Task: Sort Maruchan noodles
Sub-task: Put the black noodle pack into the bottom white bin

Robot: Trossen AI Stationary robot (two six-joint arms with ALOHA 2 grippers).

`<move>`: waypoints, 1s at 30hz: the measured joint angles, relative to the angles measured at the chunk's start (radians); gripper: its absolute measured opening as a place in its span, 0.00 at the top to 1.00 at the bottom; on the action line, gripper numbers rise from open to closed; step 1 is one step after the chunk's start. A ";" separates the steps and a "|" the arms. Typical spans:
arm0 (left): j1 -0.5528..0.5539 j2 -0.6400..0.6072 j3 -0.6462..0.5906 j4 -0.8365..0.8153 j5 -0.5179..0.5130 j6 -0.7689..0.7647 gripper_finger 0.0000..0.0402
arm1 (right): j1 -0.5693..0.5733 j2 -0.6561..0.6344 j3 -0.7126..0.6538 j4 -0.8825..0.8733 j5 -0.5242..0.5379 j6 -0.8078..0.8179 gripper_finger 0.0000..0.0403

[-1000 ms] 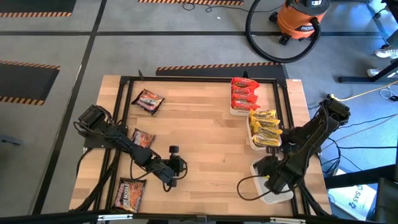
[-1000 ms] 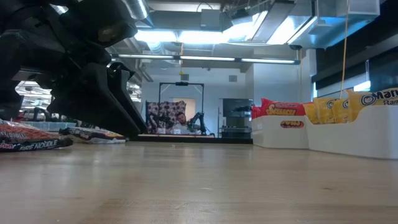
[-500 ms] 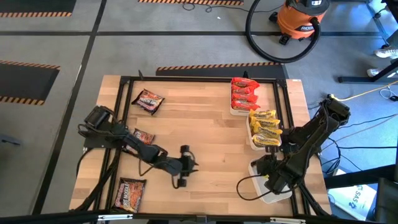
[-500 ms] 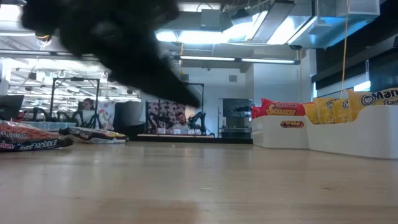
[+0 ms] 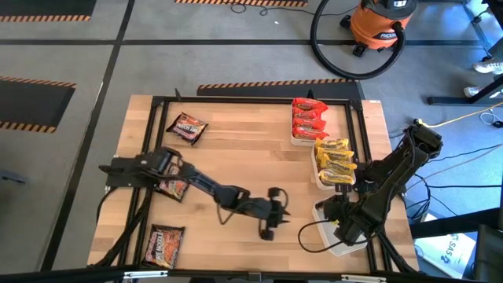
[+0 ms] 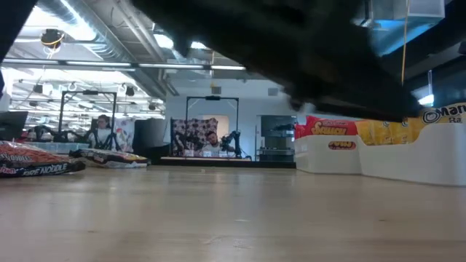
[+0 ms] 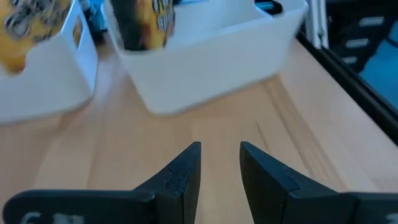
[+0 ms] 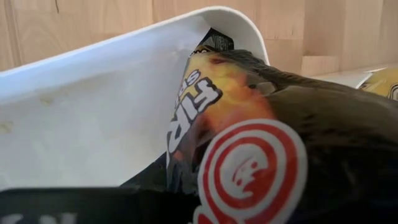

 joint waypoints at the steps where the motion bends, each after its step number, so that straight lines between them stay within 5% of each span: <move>1: 0.008 0.030 0.037 0.003 0.006 0.012 0.74 | 0.000 0.000 0.000 0.000 0.006 0.000 0.67; 11: 0.078 0.223 0.326 0.003 0.091 0.029 0.74 | 0.000 0.000 0.000 0.001 0.022 0.000 0.67; 19: 0.146 0.231 0.338 0.001 0.045 0.039 0.74 | 0.000 0.000 0.001 0.018 0.034 -0.011 0.67; 30: 0.193 0.231 0.338 0.030 0.141 0.010 0.74 | 0.000 0.000 0.001 0.007 0.097 -0.113 0.67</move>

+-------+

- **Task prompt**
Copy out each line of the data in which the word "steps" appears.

- **Worked solution**
`<move>`: waypoints, 1s at 30hz: the measured joint angles, relative to the angles measured at the chunk's start (radians); gripper: its absolute measured opening as a place in its span, 0.00 at the top to 1.00 at the bottom; on the action line, gripper numbers rise from open to closed; step 1 is one step after the chunk's start. A ";" separates the steps and a "|" the arms. Typical spans:
 joint waypoints at the steps where the motion bends, each after its step number, so that straight lines between them stay within 5% of each span: <move>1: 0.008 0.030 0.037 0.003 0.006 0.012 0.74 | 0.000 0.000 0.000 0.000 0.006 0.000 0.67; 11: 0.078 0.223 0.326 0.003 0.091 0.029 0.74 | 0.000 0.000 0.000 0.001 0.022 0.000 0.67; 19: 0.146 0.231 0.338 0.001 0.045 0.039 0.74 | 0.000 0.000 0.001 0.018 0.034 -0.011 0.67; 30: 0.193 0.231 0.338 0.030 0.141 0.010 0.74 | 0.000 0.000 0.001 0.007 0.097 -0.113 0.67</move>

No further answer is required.